Data ->
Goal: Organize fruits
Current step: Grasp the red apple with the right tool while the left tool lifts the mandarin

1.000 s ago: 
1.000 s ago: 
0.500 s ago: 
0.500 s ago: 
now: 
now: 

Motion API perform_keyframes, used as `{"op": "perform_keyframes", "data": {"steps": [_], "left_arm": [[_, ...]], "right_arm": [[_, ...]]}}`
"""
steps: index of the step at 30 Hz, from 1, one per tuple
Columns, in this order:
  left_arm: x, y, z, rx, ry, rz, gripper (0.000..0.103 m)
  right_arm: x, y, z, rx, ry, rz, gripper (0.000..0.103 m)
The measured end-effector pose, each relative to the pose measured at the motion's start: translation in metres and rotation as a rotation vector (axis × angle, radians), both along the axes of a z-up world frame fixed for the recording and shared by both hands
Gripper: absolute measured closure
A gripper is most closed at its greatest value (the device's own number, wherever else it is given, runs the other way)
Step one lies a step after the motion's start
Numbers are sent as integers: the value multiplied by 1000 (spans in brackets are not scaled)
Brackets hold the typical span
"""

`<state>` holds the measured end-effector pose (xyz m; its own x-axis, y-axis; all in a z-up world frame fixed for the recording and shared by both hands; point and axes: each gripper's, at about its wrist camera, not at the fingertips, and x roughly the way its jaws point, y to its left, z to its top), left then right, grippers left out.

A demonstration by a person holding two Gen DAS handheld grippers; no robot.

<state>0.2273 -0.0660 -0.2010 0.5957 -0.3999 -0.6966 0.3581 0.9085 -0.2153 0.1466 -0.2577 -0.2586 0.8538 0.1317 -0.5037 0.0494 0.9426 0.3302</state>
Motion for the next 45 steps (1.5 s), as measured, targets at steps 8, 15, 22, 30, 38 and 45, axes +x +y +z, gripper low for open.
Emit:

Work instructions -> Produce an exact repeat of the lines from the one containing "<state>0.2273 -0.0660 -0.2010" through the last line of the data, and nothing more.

Response below ->
<state>0.2273 -0.0660 -0.2010 0.5957 -0.3999 -0.6966 0.3581 0.9085 -0.2153 0.1466 -0.2577 -0.2586 0.8538 0.1317 -0.5037 0.0494 0.9426 0.3302</state>
Motion for the next 45 steps (1.5 s), as measured, targets at steps 8, 15, 22, 30, 38 and 45, axes +x +y +z, gripper low for open.
Emit:

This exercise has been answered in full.